The core of the problem, which so far has not been mentioned, is the high cost of the transport of materials and of the finished article from the sources of supply and back to the markets. Until that problem is tackled, all these other methods of transitional subsidy and aid deal only with the problem at the periphery. What we must do is to drive as hard as we can to improve our communications, including road, rail and bridges, in the remoter parts of the country, because until we do this we will never get rid of the fundamental problem which lies at the root of this unemployment condition.

To talk about my own part of the country, I found it rather ironic when in Cornwall recently to recall that about a year ago it was declared to be a D.A.T.A.C. area. At the same time, however, the Ministry of Transport cut down the major road improvement grants to the area. It is a complete fallacy to suggest that the South-West is only an area where people go for their holidays. We would not direct industrialists to set up industries in Cornwall any more than we, or hon. Members opposite, would direct labour to various parts of the country. We do not, however, see how any industrialist would consider it economically feasible to set up business in an area in which communications are so extremely poor. When one thinks of holidays and realises that this area is a major gold and dollar earner for the country, when one thinks of the communications to the area and of the annual funeral procession to the South-West as we see it for four months of the year, it is high time that something was done about this drastic problem. We should be careful to ensure that the goose that lays the gold and dollar eggs is not strangled in the highways and byways of Somerset.

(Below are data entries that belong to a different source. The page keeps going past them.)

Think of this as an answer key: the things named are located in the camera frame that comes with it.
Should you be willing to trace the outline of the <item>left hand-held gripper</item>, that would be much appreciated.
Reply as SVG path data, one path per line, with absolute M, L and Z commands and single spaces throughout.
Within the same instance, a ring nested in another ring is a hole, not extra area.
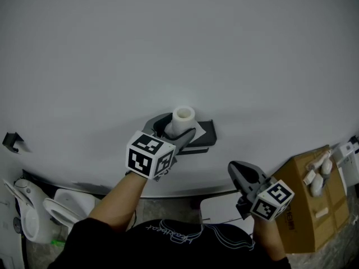
M 196 128 L 190 128 L 176 138 L 162 137 L 172 121 L 172 113 L 148 120 L 142 131 L 136 131 L 126 146 L 126 168 L 141 177 L 159 180 L 171 169 L 175 155 L 194 138 Z

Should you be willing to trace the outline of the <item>white toilet paper roll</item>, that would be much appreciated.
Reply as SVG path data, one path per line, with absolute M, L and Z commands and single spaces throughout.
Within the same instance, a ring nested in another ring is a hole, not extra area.
M 169 137 L 175 138 L 188 129 L 195 128 L 195 124 L 195 111 L 189 106 L 178 106 L 172 112 L 172 119 L 164 132 Z

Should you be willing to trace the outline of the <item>person's right forearm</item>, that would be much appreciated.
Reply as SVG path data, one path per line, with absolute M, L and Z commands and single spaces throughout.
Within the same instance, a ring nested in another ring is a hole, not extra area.
M 273 261 L 280 261 L 286 258 L 284 246 L 275 220 L 268 221 L 253 216 L 254 230 L 253 237 L 267 255 Z

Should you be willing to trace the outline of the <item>person's left forearm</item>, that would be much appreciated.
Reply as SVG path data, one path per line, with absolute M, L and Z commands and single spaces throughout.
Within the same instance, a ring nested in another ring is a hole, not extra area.
M 91 219 L 125 232 L 137 208 L 147 179 L 130 172 L 94 207 Z

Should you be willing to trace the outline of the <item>white appliance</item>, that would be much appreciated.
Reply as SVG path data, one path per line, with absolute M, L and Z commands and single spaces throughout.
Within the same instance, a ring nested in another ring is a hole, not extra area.
M 346 186 L 359 184 L 359 143 L 339 144 L 333 150 L 333 158 L 337 167 L 342 169 Z

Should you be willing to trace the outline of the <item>white toilet with open lid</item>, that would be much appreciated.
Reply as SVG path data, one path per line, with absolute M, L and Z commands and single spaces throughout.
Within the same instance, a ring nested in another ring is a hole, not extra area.
M 47 212 L 71 232 L 73 226 L 88 217 L 94 207 L 100 202 L 92 194 L 58 189 L 54 198 L 45 198 L 43 206 Z

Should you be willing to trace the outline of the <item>small white carton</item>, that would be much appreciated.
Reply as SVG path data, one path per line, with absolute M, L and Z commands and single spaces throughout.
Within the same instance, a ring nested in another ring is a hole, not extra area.
M 303 178 L 303 182 L 305 185 L 310 185 L 313 180 L 315 179 L 316 177 L 316 172 L 314 170 L 310 170 L 306 176 Z

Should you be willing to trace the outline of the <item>large white pouch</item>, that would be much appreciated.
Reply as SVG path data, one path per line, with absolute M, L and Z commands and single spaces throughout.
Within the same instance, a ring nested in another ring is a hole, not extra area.
M 324 179 L 321 174 L 316 173 L 310 184 L 310 194 L 312 197 L 319 197 L 322 193 Z

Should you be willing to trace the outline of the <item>beige wrapped tube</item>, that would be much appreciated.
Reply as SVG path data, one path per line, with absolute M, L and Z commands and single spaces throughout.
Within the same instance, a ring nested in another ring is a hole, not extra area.
M 312 160 L 306 165 L 306 169 L 308 171 L 310 170 L 317 170 L 319 167 L 322 166 L 325 159 L 329 159 L 332 155 L 332 151 L 328 150 L 323 152 L 319 157 L 317 157 L 315 160 Z

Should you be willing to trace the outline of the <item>brown cardboard box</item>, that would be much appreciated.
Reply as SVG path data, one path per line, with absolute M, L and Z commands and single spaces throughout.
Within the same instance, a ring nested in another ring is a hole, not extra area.
M 306 165 L 329 149 L 326 145 L 292 156 L 273 175 L 294 192 L 290 204 L 275 219 L 288 254 L 317 252 L 348 223 L 347 197 L 335 164 L 319 197 L 312 197 L 310 187 L 303 182 L 308 173 Z M 329 213 L 317 219 L 315 213 L 326 207 Z

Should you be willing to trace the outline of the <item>small white pouch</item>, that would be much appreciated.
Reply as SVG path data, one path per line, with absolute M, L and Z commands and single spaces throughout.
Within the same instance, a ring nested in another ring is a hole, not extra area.
M 333 163 L 329 158 L 326 158 L 321 165 L 321 174 L 328 176 L 331 173 Z

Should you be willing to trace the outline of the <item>person's black printed shirt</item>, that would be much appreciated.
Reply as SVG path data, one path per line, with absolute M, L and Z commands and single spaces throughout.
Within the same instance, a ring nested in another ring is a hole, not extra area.
M 85 219 L 48 269 L 291 269 L 273 261 L 242 229 L 157 219 L 123 232 Z

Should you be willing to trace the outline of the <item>white cabinet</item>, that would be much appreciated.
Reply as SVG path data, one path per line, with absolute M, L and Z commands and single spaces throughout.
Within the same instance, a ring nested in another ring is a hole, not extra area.
M 4 260 L 6 268 L 24 269 L 21 234 L 13 225 L 16 217 L 19 215 L 15 198 L 0 184 L 0 259 Z

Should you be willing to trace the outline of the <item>black wall shelf holder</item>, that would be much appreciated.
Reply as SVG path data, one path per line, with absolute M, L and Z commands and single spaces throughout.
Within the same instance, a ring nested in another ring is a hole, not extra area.
M 209 151 L 210 147 L 216 144 L 217 133 L 213 120 L 199 122 L 199 126 L 205 133 L 192 141 L 179 155 L 205 154 Z

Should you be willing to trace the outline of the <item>small black wall bracket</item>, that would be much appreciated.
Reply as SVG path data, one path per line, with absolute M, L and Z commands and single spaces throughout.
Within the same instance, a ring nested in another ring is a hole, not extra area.
M 10 152 L 19 153 L 19 149 L 17 147 L 15 147 L 15 143 L 16 142 L 23 142 L 24 140 L 21 138 L 21 136 L 15 132 L 15 133 L 9 133 L 7 132 L 2 145 L 5 146 Z

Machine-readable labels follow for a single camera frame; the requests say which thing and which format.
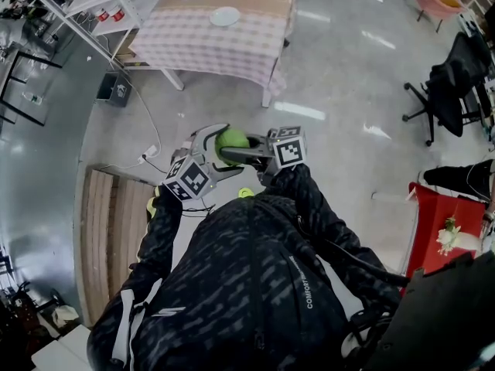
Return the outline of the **green cabbage head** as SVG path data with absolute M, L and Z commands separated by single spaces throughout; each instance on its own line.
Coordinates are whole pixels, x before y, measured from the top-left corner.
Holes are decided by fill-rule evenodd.
M 228 128 L 221 134 L 218 134 L 215 137 L 214 144 L 217 157 L 229 166 L 237 166 L 239 165 L 239 162 L 232 161 L 222 156 L 220 153 L 222 148 L 250 148 L 250 143 L 246 134 L 243 131 L 234 128 Z

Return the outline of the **person's black patterned jacket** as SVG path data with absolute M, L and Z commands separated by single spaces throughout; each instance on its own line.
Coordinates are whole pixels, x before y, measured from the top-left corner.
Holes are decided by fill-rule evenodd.
M 342 371 L 347 316 L 330 264 L 362 305 L 396 309 L 394 286 L 320 254 L 292 200 L 235 199 L 195 229 L 165 278 L 131 272 L 87 342 L 96 371 Z M 132 303 L 124 304 L 125 291 Z

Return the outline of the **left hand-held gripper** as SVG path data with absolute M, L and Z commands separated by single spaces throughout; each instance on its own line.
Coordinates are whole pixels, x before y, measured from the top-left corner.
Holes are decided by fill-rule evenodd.
M 241 166 L 217 167 L 208 158 L 207 143 L 224 133 L 228 123 L 212 124 L 194 131 L 191 140 L 172 154 L 168 173 L 162 184 L 178 200 L 198 200 L 216 188 L 217 183 L 244 171 Z

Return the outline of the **person's left forearm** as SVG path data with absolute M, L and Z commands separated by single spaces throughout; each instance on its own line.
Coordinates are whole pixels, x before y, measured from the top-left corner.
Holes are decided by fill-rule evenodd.
M 183 204 L 165 186 L 155 187 L 146 206 L 147 227 L 132 265 L 135 276 L 167 277 L 172 270 L 173 244 L 179 230 Z

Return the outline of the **table with checkered cloth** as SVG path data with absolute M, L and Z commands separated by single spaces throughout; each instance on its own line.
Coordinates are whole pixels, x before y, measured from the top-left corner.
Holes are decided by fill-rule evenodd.
M 224 6 L 241 18 L 212 25 L 211 12 Z M 158 0 L 130 48 L 154 69 L 250 80 L 263 89 L 267 106 L 286 88 L 281 58 L 294 16 L 295 0 Z

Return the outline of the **brown cardboard box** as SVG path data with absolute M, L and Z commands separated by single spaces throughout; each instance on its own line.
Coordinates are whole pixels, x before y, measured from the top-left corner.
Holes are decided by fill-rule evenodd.
M 115 58 L 121 63 L 130 63 L 135 57 L 136 54 L 131 50 L 130 45 L 133 43 L 137 32 L 130 32 L 125 38 L 123 38 Z

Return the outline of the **person's right forearm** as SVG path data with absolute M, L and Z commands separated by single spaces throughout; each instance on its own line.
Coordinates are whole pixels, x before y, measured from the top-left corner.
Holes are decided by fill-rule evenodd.
M 295 202 L 302 218 L 302 230 L 320 254 L 331 243 L 354 256 L 359 254 L 358 236 L 331 209 L 307 165 L 282 169 L 272 180 L 271 187 Z

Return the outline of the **white round plate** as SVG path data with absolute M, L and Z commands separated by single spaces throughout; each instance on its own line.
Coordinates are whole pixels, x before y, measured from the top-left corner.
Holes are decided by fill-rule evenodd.
M 241 18 L 241 12 L 230 6 L 219 7 L 211 12 L 210 23 L 214 26 L 227 27 L 237 23 Z

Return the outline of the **white power strip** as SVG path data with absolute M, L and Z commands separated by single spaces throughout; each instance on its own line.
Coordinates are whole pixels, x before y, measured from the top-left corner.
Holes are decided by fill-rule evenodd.
M 159 149 L 155 145 L 151 145 L 138 157 L 137 165 L 143 164 L 145 160 L 154 158 L 158 154 L 159 154 Z

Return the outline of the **black bin with white print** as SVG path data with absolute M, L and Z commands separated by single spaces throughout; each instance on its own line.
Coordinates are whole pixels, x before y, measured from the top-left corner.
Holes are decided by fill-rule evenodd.
M 122 72 L 107 72 L 98 89 L 96 100 L 114 107 L 126 107 L 131 84 Z

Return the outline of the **white flower bouquet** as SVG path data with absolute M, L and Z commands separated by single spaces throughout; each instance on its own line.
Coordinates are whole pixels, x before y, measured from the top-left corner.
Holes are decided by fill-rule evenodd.
M 447 256 L 457 246 L 460 229 L 454 216 L 445 220 L 445 227 L 438 232 L 436 240 L 440 244 L 439 254 Z

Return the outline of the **black mesh office chair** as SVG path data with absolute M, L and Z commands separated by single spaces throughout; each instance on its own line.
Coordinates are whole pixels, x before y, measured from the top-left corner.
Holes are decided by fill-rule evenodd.
M 482 91 L 484 80 L 493 66 L 490 50 L 483 37 L 475 32 L 467 35 L 458 32 L 445 61 L 434 65 L 428 80 L 417 90 L 411 83 L 404 83 L 421 102 L 422 109 L 403 115 L 408 122 L 426 115 L 431 146 L 435 140 L 435 127 L 442 126 L 451 134 L 460 137 L 463 128 L 473 122 L 482 121 L 488 113 L 488 96 Z

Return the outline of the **white cabinet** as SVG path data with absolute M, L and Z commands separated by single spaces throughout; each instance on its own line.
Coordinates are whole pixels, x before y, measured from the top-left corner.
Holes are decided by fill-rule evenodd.
M 77 326 L 32 355 L 34 371 L 92 371 L 87 357 L 90 330 Z

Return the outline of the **black flat device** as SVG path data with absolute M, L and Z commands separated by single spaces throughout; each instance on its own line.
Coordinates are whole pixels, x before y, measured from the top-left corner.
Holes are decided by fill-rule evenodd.
M 495 344 L 495 254 L 417 270 L 363 371 L 466 371 Z

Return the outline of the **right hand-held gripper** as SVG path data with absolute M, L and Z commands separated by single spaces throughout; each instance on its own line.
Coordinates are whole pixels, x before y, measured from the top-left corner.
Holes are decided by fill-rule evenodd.
M 222 157 L 242 165 L 258 164 L 257 176 L 263 186 L 284 168 L 306 162 L 306 135 L 302 126 L 271 128 L 265 136 L 247 134 L 250 148 L 222 148 Z

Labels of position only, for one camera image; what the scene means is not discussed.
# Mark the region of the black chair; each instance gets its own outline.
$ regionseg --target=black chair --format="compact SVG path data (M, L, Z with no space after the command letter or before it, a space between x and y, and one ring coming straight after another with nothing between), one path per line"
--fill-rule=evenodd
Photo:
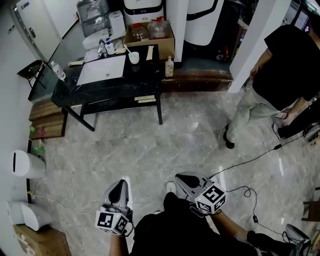
M43 86L43 88L47 89L47 87L45 87L44 84L40 81L40 78L36 76L37 73L39 73L40 76L43 76L41 71L43 71L42 69L45 68L45 65L47 65L52 70L52 68L47 62L39 59L32 62L30 65L26 66L24 69L19 71L17 75L27 79L31 88L32 84L30 81L34 78Z

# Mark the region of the white cup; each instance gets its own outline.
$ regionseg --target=white cup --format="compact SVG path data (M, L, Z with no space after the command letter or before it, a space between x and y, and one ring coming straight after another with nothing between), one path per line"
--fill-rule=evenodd
M129 53L129 60L132 64L138 64L140 61L139 52L133 51Z

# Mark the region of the trash can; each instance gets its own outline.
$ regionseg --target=trash can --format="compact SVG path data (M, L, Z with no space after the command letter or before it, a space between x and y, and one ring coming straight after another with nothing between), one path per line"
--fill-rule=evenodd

I welcome the activities of my right hon. Friend the new Minister of Transport, and his predecessor, in all that is being done in the development of transport and the building of roads and I wish the maximum speed to my right hon. Friend's efforts. It is, I consider, altogether a good thing that Miss Jayne Mansfield opened the Chiswick flyover. It gave the occasion a bit of publicity and introduced a controversial note. Now, Mr. Dayton has made the matter even more controversial. It is right that these matters should be brought before the public eye and interest concentrated upon them.

One of the activities of my noble Friend the new Minister for Science should be to consider the science of road building, in which art we are far behind European standards, as many of us who visited Germany recently have discovered.

At the same time, I did not think that the remarks of the right hon. Member for Huyton (Mr. H. Wilson), when he referred to a certain lady whom I have mentioned, were particularly flattering, either to himself or to the West when he was comparing the aims of the West and of Russia. Our function as politicians is to ensure that when we leave this House, we leave the conditions of the people better than we found them when we came in. Although we may not yet have put a sputnik round the earth or a lunik round the moon—we might yet be able to do these things—it is true to say that we have improved the conditions of the people to a stage very much in advance of conditions in Russia today. It is a paradox that in Russia, with its tremendous scientific developments, so little has been done to help ordinary people.

There is, however, a danger that we might be beguiled simply by material things. What we want to cherish and maintain is a spirit of voluntary service to the community and a spirit of voluntarily giving up one's spare time to get education to improve our ability to serve the community. When we have to compete with States which have compulsory powers, as there are in Russia and China, it is essential that this individual spirit and desire to serve should prevail. As long as we maintain and insist upon these things, we will ensure that we compete successfully as a free nation against the competition of others of an alien type of thinking.